▶ _Work instructions_: Reproduce the data below line by line, from its first line to the line with "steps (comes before", both included, and nothing past that point.

START Provided entries

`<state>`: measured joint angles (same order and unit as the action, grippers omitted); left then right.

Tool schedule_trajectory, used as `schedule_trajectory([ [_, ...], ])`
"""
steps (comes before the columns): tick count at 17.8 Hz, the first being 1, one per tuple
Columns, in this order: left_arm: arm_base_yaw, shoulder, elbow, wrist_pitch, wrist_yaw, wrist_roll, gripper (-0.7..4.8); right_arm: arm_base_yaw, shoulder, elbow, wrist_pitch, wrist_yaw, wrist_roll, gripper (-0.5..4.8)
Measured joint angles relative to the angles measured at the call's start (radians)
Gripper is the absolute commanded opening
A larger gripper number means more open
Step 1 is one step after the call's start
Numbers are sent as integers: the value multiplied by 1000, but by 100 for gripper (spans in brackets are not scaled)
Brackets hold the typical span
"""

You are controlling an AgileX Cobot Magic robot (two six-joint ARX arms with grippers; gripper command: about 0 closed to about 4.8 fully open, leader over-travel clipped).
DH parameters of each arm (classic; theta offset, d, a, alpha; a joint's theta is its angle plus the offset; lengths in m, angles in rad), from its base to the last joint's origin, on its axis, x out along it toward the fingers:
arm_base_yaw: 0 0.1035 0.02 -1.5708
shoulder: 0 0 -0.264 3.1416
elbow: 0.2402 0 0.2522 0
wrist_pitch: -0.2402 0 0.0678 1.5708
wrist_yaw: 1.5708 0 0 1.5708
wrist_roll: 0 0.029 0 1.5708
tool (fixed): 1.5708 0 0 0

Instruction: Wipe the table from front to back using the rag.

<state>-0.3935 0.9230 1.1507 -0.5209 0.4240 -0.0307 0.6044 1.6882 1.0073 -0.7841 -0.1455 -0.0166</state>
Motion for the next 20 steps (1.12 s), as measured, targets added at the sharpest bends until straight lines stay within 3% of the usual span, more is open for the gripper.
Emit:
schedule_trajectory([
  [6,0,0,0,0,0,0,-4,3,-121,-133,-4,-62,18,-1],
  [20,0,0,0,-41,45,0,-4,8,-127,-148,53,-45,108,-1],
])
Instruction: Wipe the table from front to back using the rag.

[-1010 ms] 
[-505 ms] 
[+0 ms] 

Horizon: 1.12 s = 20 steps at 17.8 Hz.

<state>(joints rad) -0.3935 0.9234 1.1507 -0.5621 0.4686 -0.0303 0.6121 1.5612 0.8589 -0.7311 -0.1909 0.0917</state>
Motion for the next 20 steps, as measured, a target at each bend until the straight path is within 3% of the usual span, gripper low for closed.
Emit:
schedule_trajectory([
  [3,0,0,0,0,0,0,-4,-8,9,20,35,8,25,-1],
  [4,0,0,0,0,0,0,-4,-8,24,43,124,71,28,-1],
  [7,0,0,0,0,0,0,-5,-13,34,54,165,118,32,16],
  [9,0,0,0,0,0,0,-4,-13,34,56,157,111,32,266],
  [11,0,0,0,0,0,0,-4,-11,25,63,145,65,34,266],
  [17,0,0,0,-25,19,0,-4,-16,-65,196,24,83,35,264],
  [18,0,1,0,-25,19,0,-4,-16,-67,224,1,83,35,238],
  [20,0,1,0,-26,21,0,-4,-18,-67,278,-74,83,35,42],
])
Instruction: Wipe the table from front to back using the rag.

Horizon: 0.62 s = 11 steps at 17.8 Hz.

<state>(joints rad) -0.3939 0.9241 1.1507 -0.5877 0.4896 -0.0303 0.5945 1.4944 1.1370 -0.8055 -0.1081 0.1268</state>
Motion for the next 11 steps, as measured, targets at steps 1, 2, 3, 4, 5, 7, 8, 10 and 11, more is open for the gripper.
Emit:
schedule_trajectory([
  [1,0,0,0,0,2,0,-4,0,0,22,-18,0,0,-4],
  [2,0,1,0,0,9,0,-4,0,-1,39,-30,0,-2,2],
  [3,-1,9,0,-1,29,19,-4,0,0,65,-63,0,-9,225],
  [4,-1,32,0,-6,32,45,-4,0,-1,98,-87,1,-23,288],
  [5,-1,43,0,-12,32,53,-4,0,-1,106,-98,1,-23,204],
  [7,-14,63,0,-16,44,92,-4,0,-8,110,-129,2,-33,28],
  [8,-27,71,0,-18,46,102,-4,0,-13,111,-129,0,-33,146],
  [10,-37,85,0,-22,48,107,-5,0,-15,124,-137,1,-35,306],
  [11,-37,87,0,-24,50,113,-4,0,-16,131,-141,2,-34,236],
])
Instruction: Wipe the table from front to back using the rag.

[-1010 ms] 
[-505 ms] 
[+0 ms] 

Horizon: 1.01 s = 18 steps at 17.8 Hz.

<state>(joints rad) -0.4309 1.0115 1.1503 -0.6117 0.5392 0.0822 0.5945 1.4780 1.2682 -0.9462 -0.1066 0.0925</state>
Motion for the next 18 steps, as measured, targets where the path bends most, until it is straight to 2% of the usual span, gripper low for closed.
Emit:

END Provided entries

▶ _Answer section_:
`<state>`: measured joint angles (same order and unit as the action, grippers omitted); left then right.

Tool schedule_trajectory, used as `schedule_trajectory([ [_, ...], ])`
"""
steps (comes before the columns): tick count at 17.8 Hz, the first being 1, one per tuple

Work on the exercise is now finished.